[INFORMATION SUPPLIED — start]

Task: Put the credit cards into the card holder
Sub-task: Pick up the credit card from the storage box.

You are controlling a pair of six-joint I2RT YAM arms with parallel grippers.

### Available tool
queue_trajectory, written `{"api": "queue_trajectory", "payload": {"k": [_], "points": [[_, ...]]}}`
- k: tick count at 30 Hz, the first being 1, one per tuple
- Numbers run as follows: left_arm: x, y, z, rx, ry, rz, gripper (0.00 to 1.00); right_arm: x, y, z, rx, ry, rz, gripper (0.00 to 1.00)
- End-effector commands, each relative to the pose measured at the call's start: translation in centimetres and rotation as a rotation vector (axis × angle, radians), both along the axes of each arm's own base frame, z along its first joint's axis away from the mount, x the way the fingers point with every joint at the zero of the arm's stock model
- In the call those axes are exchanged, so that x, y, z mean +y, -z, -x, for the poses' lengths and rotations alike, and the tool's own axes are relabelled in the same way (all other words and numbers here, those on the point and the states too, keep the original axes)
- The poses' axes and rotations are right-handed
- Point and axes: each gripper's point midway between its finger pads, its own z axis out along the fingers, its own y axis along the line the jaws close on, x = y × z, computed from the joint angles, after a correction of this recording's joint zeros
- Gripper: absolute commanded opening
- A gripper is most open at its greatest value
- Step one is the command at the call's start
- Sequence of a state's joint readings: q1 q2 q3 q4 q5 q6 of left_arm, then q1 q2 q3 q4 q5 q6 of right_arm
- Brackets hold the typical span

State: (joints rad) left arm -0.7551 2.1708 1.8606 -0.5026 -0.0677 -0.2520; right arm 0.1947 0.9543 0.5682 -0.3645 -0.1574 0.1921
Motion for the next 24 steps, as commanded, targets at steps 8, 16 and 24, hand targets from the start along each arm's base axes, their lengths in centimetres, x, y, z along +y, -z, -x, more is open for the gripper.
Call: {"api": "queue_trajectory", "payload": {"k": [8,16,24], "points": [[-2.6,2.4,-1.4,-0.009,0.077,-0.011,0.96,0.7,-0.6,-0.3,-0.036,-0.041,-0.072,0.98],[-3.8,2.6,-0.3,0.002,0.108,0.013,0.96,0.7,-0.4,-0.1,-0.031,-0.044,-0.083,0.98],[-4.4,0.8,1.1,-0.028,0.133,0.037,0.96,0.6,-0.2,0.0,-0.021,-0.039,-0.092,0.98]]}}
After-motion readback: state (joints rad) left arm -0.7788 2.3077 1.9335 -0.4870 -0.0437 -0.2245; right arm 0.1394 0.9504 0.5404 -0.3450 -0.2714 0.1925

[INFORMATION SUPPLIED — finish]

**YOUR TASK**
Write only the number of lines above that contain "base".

**RESPONSE FOR THIS EXERCISE**
2